Specifically, with the implemented method, 80% of the test errors were less than two beats per minute (bpm), and 90% of the test cases had errors less than 4.1 bpm. Moreover, the median error was reduced from 1 bpm to approximately 0.8 bpm, achieving an about 20% performance improvement compared to the previously best performing system. Additionally, within a detection distance range of 2 to 3 m, the method also showed superiority over existing methods. These results not only prove the effectiveness of the method in improving detection accuracy, but also demonstrate its potential in extending the detection range.
4.4. Impact of Other Factors
4.4.1. Impact of Experimental Environment
The graph demonstrates the impact of different experimental environments on heart rate estimation when the distance between the transmitter and receiver is fixed at two meters. It was observed that the accuracy of heart rate detection remained above 96.5% in both the conference room and dormitory environments. This finding underscores the environmental adaptability of the method, indicating that it can maintain a high level of detection accuracy across various settings as shown in
Figure 17.
4.4.2. Impact of Transceiver Distance
During the experiments, tests were conducted at distances of 1 m, 2 m, 3 m, and 4 m between the transmitter and receiver. The charts created illustrate the influence of the distance between the transmitter and the receiver in the laboratory on the accuracy of heart rate estimation. The results showed that the highest accuracy of heart rate detection was achieved at a distance of 1 m, with a median error in detection of less than 1 bpm. However, as the distance between the transmitter and receiver increased, the accuracy of detection declined. Notably, at a distance of 4 m, the precision of detection dropped to its lowest as shown in
Figure 18. This phenomenon is primarily due to the fact that at greater distances, the heartbeat-induced changes in the reflected signal are weaker, thus affecting detection precision.
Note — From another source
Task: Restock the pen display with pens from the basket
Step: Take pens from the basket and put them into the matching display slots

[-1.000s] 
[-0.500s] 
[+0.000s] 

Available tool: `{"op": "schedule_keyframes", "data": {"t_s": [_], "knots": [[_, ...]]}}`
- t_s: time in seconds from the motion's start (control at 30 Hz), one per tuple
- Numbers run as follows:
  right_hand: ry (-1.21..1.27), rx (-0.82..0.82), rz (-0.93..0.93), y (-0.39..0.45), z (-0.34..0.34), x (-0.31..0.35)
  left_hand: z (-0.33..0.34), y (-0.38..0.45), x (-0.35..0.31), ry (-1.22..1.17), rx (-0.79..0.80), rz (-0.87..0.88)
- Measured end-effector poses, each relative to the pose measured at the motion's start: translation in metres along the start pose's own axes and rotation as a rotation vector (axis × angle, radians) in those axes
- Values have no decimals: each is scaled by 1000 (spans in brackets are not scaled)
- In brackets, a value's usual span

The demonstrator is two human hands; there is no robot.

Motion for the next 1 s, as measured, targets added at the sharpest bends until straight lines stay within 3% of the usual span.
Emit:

4.4.3. Impact of Distance from Person to Transceiver LOS
In the experiments, the effect of the line-of-sight (LOS) distance between the user and the transmitter–receiver setup was tested, including distances of 0.5 m, 1 m, 1.5 m, 2 m, 2.5 m, and 3 m. The experimental results indicated that within a range of 2 m, the detection error was very small, approximately around 1 bpm. However, as the distance increased, the accuracy of detection began to decline. Particularly at the distance of 3 m, the detection error increased to about 2.5 bpm as shown in
Figure 19. These results highlight the impact of distance on the precision of heartbeat detection.